> **Work required**
Using the records that appear below, write out exactly the lines from the one with "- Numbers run" through the one with "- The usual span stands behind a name", keeping both end lines.

> **Extracted data entries**
■ ■ ■ ■ ■ ■ ■

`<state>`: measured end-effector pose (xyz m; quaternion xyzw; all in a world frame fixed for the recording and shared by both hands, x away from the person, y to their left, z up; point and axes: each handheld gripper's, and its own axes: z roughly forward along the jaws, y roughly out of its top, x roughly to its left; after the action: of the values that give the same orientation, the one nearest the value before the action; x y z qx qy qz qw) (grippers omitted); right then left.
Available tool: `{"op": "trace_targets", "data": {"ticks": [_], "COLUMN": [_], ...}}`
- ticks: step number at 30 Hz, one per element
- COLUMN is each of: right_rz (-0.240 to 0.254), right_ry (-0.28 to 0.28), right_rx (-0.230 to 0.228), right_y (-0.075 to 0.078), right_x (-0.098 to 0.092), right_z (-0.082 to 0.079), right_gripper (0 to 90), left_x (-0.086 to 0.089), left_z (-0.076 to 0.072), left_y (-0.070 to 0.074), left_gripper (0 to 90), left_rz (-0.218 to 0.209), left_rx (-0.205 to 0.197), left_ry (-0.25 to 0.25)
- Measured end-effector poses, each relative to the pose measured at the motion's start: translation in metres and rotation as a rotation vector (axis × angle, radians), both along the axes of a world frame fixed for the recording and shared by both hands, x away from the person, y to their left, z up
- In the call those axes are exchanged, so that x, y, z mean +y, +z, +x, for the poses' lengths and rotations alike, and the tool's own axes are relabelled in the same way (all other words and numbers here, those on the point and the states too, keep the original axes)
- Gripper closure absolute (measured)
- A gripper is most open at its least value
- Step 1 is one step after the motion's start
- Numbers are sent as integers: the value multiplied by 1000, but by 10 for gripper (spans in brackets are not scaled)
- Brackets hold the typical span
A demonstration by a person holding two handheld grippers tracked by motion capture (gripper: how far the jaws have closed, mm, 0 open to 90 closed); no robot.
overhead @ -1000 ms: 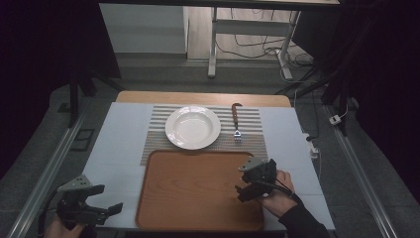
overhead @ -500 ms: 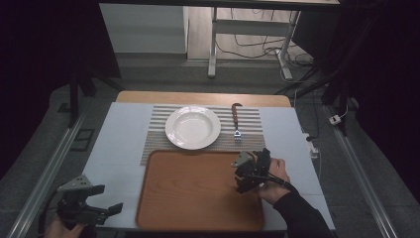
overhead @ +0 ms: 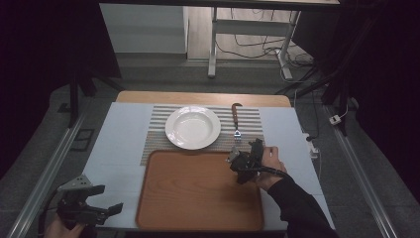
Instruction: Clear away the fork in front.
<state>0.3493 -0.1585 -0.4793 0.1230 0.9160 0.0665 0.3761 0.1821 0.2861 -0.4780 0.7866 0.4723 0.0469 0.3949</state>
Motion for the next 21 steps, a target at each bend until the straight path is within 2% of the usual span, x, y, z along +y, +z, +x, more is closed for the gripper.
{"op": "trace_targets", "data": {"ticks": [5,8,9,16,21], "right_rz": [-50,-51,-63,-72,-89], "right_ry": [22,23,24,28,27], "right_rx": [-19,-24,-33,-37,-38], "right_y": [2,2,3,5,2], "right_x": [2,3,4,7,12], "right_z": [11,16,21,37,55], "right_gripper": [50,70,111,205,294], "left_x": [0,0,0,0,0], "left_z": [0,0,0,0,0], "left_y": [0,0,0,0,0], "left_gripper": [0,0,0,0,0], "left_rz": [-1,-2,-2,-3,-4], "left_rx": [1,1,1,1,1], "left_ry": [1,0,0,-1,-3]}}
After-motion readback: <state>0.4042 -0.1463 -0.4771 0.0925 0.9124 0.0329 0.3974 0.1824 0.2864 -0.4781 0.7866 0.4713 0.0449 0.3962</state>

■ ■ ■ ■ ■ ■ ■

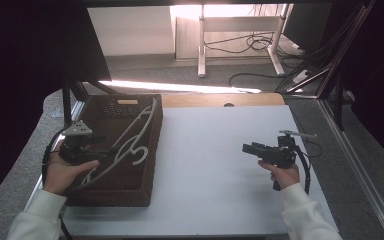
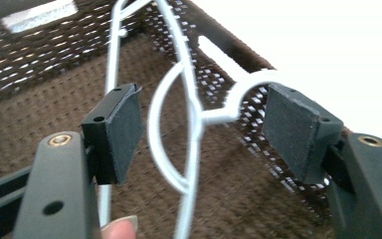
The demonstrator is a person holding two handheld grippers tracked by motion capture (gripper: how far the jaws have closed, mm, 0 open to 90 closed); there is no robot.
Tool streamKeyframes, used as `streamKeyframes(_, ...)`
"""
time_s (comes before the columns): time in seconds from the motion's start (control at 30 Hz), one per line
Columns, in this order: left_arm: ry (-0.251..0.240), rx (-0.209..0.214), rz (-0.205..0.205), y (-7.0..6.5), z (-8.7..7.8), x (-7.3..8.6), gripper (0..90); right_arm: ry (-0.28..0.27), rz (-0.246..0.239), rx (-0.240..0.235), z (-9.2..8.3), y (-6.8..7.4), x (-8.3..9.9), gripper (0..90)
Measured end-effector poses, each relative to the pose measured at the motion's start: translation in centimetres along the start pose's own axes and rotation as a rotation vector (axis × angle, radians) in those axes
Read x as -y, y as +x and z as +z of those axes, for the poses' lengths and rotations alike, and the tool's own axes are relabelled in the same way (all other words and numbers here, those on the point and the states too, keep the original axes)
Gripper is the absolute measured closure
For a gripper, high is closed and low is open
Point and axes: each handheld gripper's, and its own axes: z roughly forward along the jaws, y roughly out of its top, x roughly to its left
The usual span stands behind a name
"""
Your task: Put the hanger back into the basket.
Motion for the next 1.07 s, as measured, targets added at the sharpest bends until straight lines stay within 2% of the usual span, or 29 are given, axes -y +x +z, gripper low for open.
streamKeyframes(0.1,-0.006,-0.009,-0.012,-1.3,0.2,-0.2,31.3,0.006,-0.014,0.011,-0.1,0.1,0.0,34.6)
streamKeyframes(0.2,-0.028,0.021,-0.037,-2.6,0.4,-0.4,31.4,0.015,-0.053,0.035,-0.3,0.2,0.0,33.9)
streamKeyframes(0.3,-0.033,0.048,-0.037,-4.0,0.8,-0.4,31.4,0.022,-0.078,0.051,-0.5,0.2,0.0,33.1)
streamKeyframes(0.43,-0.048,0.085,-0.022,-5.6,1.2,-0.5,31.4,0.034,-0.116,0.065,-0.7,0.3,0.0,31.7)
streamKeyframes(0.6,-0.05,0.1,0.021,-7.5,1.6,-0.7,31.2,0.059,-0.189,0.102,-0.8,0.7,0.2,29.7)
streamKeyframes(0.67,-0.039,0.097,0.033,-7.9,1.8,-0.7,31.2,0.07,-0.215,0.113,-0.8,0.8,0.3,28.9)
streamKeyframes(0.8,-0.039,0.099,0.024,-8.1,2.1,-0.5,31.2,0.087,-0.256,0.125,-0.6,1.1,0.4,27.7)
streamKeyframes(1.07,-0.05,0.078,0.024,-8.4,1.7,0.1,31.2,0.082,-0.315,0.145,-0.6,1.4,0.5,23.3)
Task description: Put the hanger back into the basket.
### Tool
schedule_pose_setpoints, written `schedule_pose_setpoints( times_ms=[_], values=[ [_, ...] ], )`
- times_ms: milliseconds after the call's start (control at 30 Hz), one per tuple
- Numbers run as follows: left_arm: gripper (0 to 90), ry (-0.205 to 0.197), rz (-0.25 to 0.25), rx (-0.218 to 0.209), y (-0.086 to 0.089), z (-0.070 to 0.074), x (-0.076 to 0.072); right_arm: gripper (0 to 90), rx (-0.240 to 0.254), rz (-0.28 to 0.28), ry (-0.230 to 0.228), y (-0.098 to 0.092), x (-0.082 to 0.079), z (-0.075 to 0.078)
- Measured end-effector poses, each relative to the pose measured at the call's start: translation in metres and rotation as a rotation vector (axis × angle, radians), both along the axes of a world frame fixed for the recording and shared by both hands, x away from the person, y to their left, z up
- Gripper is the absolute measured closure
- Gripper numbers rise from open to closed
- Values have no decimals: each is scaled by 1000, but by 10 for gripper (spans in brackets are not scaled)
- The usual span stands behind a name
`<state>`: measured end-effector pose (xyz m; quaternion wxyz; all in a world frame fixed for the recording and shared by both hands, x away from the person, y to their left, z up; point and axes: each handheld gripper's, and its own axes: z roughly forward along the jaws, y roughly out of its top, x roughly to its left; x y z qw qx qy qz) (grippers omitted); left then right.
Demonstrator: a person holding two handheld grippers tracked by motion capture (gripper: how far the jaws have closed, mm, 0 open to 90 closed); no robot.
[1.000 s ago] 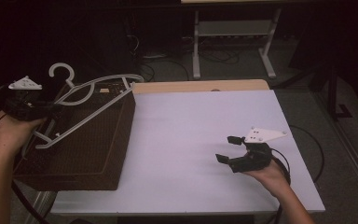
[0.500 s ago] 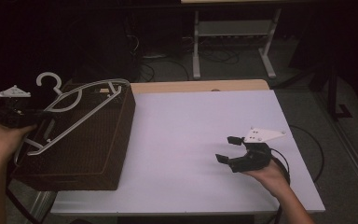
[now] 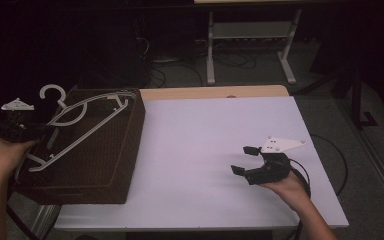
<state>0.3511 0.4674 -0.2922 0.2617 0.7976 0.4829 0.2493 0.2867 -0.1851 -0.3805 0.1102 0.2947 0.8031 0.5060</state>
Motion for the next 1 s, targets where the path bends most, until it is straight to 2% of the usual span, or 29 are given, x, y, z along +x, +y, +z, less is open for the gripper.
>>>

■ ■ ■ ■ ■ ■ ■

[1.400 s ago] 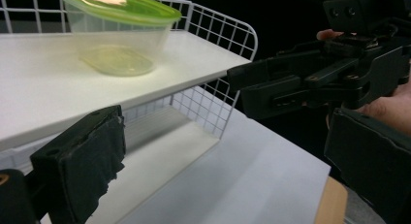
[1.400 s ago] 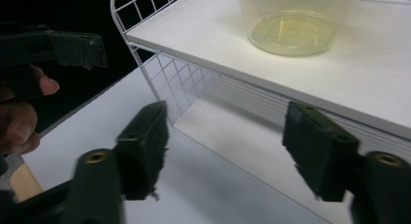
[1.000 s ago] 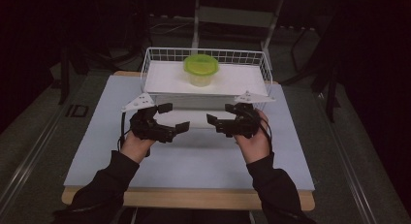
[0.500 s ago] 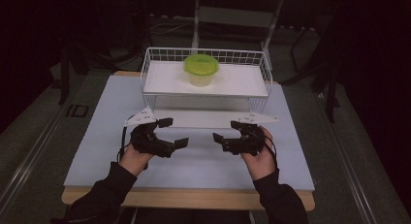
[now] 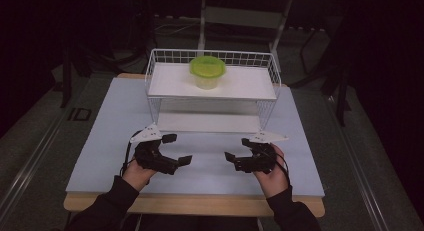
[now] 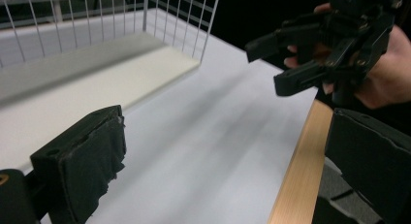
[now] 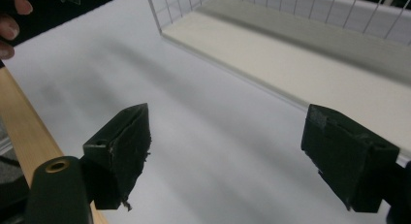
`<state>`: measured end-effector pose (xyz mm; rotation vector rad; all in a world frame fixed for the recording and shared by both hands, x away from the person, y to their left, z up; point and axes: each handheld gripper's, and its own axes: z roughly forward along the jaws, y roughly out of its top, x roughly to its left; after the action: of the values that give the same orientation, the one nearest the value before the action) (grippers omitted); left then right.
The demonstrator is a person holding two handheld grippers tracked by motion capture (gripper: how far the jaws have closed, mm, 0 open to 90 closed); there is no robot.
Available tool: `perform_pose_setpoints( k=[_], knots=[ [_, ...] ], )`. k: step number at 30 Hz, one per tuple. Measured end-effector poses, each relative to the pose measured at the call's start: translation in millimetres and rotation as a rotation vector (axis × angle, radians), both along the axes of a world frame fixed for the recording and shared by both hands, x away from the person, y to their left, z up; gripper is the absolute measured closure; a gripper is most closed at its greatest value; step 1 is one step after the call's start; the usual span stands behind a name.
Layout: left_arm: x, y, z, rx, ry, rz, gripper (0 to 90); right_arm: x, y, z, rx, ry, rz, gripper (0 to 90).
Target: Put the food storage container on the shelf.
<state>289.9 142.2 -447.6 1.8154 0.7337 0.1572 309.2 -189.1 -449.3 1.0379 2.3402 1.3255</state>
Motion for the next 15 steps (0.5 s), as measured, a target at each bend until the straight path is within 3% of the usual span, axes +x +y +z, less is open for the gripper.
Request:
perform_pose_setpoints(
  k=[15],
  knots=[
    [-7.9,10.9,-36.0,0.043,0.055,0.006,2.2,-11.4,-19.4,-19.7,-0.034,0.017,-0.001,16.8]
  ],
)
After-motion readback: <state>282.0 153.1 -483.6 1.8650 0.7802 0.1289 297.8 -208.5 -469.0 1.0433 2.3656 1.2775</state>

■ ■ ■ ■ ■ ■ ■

> **Written solution**
- Numbers run as follows: left_arm: gripper (0 to 90), ry (-0.205 to 0.197), rz (-0.25 to 0.25), rx (-0.218 to 0.209), y (-0.086 to 0.089), z (-0.070 to 0.074), x (-0.076 to 0.072); right_arm: gripper (0 to 90), rx (-0.240 to 0.254), rz (-0.28 to 0.28), ry (-0.230 to 0.228), y (-0.098 to 0.092), x (-0.082 to 0.079), z (-0.075 to 0.078)
- Measured end-effector poses, each relative to the pose measured at the call's start: translation in metres and rotation as a rotation vector (axis × angle, radians), both along the axes of a world frame fixed for the recording and shared by both hands, x away from the person, y to their left, z up
- Gripper is the absolute measured closure
- Gripper numbers rise from open to closed
- Values have no decimals: each is scaled by 1000, but by 10 for gripper (spans in brackets are not scaled)
- The usual span stands behind a name

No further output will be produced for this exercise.